We investigate the problem of collaborative tree exploration with complete communication introduced by [FGKP06], in which a group of $k$ agents is assigned to collectively go through all edges of an unknown tree in an efficient manner and then return to the origin. The agents have unrestricted communication and computation capabilities. The algorithm's runtime is typically compared to the cost of offline traversal, which is at least $\max\{2n/k,2D\}$ where $n$ is the number of nodes and $D$ is the tree depth. Since its introduction, two types of guarantee have emerged on the topic: the first is of the form $r(k)(n/k+D)$, where $r(k)$ is called the competitive ratio, and the other is of the form $2n/k+f(k,D)$, where $f(k,D)$ is called the competitive overhead. In this paper, we present the first algorithm with linear-in-$D$ competitive overhead, thereby reconciling both approaches. Specifically, our bound is in $2n/k + O(k^{\log_2 k} D)$ and thus leads to a competitive ratio in $O(k/\exp(0.8\sqrt{\ln k}))$. This is the first improvement over the $O(k/\ln k)$-competitive algorithm known since the introduction of the problem in 2004. Our algorithm is obtained for an asynchronous generalization of collective tree exploration (ACTE). It is an instance of a general class of locally-greedy exploration algorithms that we define. We show that the additive overhead analysis of locally-greedy algorithms can be seen through the lens of a 2-player game that we call the tree-mining game and that could be of independent interest.

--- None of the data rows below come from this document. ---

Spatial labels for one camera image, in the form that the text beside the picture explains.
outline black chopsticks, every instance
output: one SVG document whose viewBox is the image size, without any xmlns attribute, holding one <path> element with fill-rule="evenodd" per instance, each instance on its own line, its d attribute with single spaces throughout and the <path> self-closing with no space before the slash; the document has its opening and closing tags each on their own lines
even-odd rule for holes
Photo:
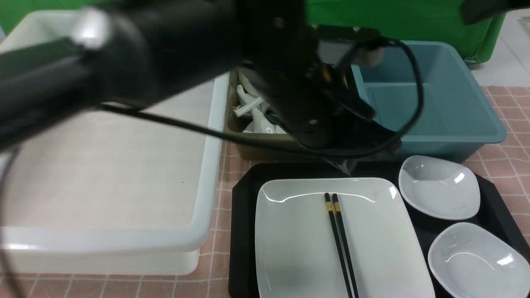
<svg viewBox="0 0 530 298">
<path fill-rule="evenodd" d="M 357 283 L 355 282 L 355 275 L 353 265 L 351 263 L 350 249 L 348 247 L 348 241 L 346 240 L 346 231 L 344 229 L 344 221 L 342 220 L 342 213 L 339 204 L 339 197 L 337 194 L 333 194 L 333 202 L 330 199 L 330 194 L 327 192 L 324 194 L 326 207 L 328 208 L 328 214 L 330 216 L 331 229 L 333 230 L 333 236 L 335 237 L 335 245 L 337 246 L 337 253 L 339 254 L 340 266 L 342 268 L 342 275 L 344 276 L 344 283 L 346 284 L 346 291 L 348 292 L 348 298 L 353 298 L 351 285 L 354 290 L 355 298 L 359 298 L 357 291 Z M 348 269 L 346 269 L 346 263 L 344 262 L 344 255 L 346 255 L 346 261 L 348 262 Z"/>
</svg>

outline ceramic spoon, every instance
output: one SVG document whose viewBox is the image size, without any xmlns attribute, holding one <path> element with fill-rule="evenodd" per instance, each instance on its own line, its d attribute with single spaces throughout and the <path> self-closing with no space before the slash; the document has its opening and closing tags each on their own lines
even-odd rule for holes
<svg viewBox="0 0 530 298">
<path fill-rule="evenodd" d="M 250 84 L 249 79 L 246 78 L 246 76 L 242 72 L 238 72 L 239 75 L 239 81 L 241 82 L 241 85 L 245 88 L 247 92 L 249 92 L 252 96 L 258 97 L 260 96 L 260 93 Z"/>
<path fill-rule="evenodd" d="M 254 132 L 258 134 L 274 134 L 276 129 L 269 120 L 265 118 L 265 115 L 258 110 L 252 109 L 251 111 L 252 119 L 254 122 Z"/>
<path fill-rule="evenodd" d="M 261 97 L 254 98 L 248 94 L 245 93 L 243 90 L 243 86 L 238 85 L 236 88 L 237 95 L 239 96 L 241 106 L 238 106 L 234 112 L 236 116 L 241 117 L 244 114 L 250 112 L 254 108 L 258 108 L 260 104 L 263 103 L 263 99 Z"/>
</svg>

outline white square plate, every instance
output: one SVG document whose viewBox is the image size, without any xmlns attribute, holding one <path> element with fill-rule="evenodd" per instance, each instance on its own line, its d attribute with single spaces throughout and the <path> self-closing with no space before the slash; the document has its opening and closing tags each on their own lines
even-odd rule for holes
<svg viewBox="0 0 530 298">
<path fill-rule="evenodd" d="M 258 194 L 262 298 L 347 297 L 324 193 L 337 193 L 361 298 L 434 298 L 397 188 L 380 178 L 274 180 Z"/>
</svg>

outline white plate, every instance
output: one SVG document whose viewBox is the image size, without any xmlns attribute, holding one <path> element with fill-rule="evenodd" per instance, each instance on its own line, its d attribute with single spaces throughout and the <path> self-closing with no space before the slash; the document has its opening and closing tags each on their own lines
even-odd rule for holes
<svg viewBox="0 0 530 298">
<path fill-rule="evenodd" d="M 523 256 L 474 224 L 448 227 L 427 258 L 432 274 L 455 298 L 525 298 L 530 290 Z"/>
<path fill-rule="evenodd" d="M 444 220 L 465 220 L 480 208 L 475 174 L 465 166 L 428 156 L 409 157 L 399 172 L 401 195 L 415 209 Z"/>
<path fill-rule="evenodd" d="M 431 298 L 405 204 L 380 178 L 275 180 L 258 194 L 255 255 L 262 298 L 347 297 L 325 192 L 342 208 L 361 298 Z"/>
</svg>

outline teal plastic bin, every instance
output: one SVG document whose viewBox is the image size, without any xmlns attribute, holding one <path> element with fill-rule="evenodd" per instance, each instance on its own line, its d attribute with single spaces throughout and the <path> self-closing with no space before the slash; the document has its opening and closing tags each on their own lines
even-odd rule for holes
<svg viewBox="0 0 530 298">
<path fill-rule="evenodd" d="M 402 138 L 398 160 L 420 154 L 460 163 L 484 144 L 504 141 L 504 125 L 452 46 L 426 41 L 406 44 L 423 76 L 425 108 Z M 417 91 L 410 62 L 401 49 L 385 48 L 378 67 L 353 70 L 360 71 L 364 81 L 360 96 L 374 107 L 378 123 L 398 130 L 410 119 Z"/>
</svg>

翻译：我们研究了由[FGKP06]引入的具有完全通信能力的协作树探索问题，在该问题中，一组$k$个智能体被指派以高效方式共同遍历未知树的所有边，然后返回原点。智能体拥有不受限制的通信与计算能力。算法运行时间通常与离线遍历的成本进行比较，后者至少为$\max\{2n/k,2D\}$，其中$n$为节点数，$D$为树深度。自问题提出以来，学术界出现了两种性能保证形式：第一种为$r(k)(n/k+D)$，其中$r(k)$称为竞争比；另一种为$2n/k+f(k,D)$，其中$f(k,D)$称为竞争开销。本文首次提出具有线性$D$竞争开销的算法，从而调和了这两种方法。具体而言，我们的界为$2n/k + O(k^{\log_2 k} D)$，进而导出$O(k/\exp(0.8\sqrt{\ln k}))$的竞争比。这是自2004年问题提出以来，首次在$O(k/\ln k)$竞争比的算法上取得改进。该算法是基于集体树探索的异步推广（ACTE）获得的，属于我们定义的一类局部贪婪探索算法。我们证明，局部贪婪算法的加性开销分析可通过一个称为"树挖掘博弈"的双人博弈视角进行理解，该博弈本身可能具有独立的研究价值。